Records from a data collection
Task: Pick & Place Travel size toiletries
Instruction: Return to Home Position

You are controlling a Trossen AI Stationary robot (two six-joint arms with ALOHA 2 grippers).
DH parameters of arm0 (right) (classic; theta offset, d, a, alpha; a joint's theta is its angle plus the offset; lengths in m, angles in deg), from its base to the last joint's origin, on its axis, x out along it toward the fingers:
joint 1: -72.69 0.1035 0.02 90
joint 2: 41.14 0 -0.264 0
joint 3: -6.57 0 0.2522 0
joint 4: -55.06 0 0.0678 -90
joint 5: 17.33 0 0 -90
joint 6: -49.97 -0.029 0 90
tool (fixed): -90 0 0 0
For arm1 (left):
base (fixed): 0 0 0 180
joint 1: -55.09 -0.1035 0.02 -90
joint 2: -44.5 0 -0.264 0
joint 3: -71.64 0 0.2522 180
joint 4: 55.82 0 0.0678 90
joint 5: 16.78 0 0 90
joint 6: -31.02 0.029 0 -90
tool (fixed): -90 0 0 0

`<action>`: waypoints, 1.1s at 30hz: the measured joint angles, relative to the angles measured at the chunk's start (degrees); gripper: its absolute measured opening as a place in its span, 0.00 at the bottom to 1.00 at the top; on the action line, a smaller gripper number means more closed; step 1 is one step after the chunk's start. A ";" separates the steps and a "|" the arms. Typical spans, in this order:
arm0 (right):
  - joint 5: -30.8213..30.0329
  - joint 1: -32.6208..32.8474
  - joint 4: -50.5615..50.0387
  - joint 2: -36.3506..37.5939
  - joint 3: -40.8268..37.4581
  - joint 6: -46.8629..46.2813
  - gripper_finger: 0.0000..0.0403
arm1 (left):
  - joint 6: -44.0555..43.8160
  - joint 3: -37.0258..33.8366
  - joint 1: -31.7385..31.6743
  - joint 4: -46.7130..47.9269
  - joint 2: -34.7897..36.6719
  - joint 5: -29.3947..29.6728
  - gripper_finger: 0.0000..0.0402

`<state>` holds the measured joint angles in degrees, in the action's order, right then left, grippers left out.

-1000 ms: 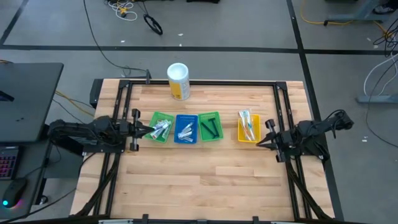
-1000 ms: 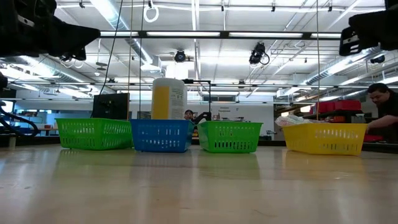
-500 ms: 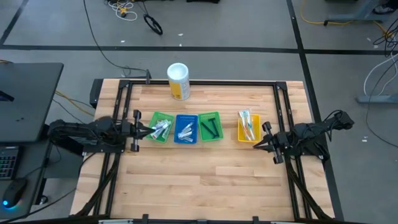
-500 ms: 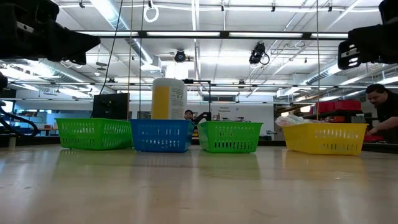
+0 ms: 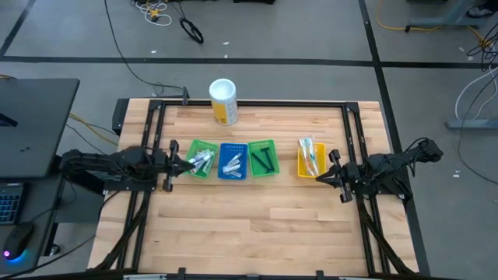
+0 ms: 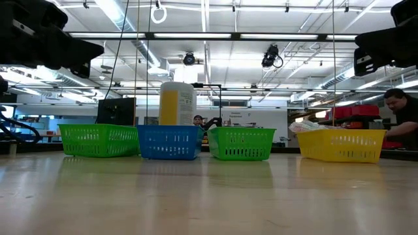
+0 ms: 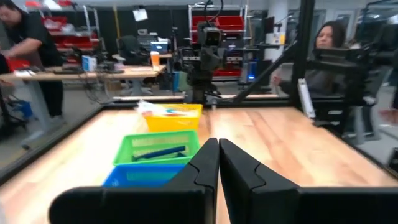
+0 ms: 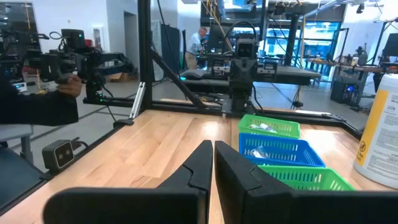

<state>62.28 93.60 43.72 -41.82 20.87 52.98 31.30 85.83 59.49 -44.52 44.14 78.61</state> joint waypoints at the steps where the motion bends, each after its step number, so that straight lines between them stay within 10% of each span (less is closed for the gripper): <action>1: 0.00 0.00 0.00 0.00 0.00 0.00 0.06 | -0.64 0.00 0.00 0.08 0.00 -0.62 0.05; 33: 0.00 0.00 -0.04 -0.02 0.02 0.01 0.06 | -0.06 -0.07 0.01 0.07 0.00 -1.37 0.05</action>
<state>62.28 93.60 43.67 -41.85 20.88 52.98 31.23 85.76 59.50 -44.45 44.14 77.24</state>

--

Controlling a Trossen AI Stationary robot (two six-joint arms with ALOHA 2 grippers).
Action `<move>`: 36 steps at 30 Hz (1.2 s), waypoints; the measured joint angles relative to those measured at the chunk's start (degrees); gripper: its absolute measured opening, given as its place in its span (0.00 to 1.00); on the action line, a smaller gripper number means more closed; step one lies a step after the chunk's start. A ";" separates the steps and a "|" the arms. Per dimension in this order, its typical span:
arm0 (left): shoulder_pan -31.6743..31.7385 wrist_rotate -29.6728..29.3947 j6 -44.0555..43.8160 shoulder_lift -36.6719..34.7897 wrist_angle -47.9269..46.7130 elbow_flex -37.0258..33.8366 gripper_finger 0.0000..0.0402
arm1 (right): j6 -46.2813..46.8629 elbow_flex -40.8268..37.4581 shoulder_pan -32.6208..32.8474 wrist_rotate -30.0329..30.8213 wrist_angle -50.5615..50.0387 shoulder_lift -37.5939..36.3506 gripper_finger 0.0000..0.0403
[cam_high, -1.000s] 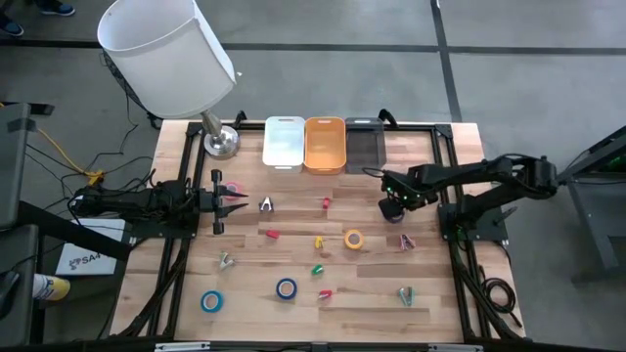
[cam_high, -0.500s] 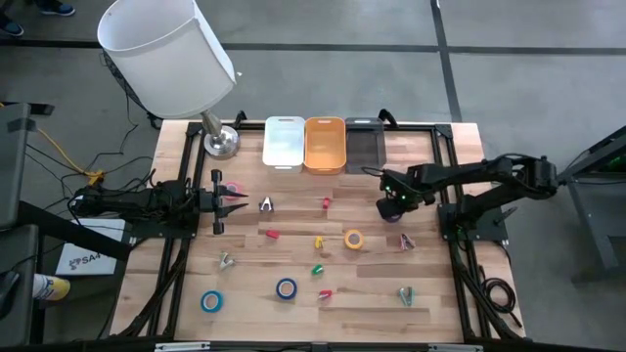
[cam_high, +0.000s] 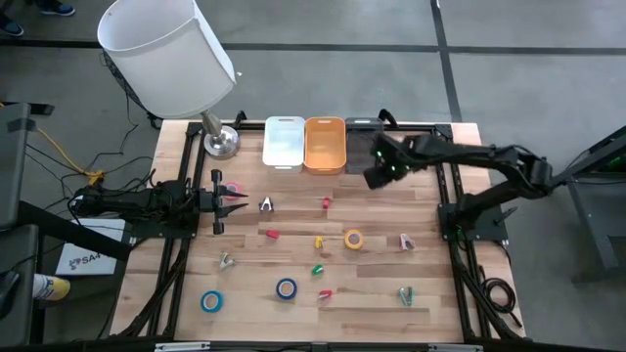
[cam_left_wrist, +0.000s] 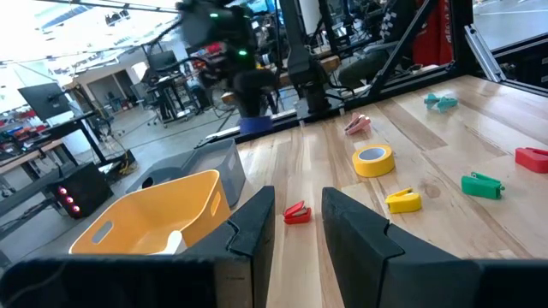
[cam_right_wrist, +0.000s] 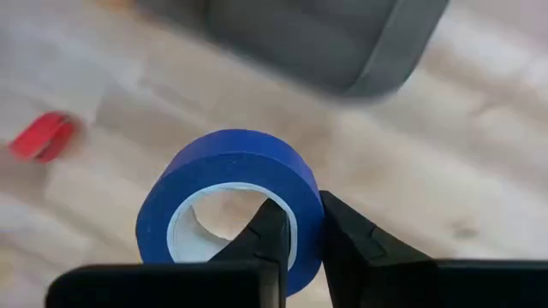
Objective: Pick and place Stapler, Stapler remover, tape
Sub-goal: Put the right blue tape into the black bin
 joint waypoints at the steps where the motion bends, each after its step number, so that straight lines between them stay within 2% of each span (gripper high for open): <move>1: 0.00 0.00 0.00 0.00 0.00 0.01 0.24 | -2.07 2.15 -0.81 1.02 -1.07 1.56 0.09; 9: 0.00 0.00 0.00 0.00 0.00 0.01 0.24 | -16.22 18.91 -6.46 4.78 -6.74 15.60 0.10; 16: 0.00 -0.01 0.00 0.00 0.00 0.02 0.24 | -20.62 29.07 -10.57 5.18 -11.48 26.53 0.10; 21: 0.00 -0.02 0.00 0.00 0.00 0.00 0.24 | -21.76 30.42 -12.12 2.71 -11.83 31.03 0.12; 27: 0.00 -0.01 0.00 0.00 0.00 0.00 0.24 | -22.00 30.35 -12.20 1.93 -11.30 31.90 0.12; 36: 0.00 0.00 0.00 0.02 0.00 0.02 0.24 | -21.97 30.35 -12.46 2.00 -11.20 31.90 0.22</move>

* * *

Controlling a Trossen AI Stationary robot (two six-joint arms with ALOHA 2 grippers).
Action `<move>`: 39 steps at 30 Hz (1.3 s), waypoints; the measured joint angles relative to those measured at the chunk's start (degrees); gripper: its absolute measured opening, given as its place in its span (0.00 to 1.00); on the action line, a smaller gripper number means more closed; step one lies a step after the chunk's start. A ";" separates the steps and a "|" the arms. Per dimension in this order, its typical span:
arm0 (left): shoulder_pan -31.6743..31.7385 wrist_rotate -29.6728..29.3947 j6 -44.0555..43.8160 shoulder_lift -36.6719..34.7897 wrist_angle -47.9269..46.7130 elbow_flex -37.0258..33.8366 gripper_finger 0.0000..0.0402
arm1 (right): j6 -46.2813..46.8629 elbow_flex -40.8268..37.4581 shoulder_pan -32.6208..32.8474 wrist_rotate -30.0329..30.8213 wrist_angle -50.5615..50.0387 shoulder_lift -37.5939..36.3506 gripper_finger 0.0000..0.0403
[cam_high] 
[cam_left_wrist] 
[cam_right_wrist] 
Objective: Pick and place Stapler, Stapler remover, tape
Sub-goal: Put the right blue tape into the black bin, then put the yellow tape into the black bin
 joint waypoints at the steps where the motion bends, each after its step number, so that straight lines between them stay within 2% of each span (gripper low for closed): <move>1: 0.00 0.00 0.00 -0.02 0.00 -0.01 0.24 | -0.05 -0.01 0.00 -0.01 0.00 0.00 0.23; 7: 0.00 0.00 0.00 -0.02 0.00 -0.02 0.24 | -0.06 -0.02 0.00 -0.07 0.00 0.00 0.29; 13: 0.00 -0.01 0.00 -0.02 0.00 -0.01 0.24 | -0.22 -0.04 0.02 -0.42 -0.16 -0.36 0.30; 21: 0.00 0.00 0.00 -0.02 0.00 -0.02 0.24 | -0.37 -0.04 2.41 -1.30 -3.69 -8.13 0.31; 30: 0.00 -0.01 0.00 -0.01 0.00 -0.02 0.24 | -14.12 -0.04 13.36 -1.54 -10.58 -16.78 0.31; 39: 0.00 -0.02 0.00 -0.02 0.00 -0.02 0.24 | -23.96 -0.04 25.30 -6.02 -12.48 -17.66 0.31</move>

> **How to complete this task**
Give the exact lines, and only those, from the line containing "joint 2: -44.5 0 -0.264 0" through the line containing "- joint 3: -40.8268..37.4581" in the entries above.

> **Answer to this problem**
joint 2: -44.5 0 -0.264 0
joint 3: -71.64 0 0.2522 180
joint 4: 55.82 0 0.0678 90
joint 5: 16.78 0 0 90
joint 6: -31.02 0.029 0 -90
tool (fixed): -90 0 0 0

`<action>`: waypoints, 1.1s at 30hz: the measured joint angles, relative to the angles measured at the chunk's start (degrees); gripper: its absolute measured opening as a place in its span, 0.00 at the bottom to 1.00 at the top; on the action line, a smaller gripper number means more closed; step 1 is one step after the chunk's start. A ";" separates the steps and a "|" the arms. Typical spans, in this order:
arm0 (right):
  - joint 5: -30.8213..30.0329
  - joint 1: -32.6208..32.8474
  - joint 4: -50.5615..50.0387
  - joint 2: -36.3506..37.5939
  - joint 3: -40.8268..37.4581

The exercise requires no additional answer.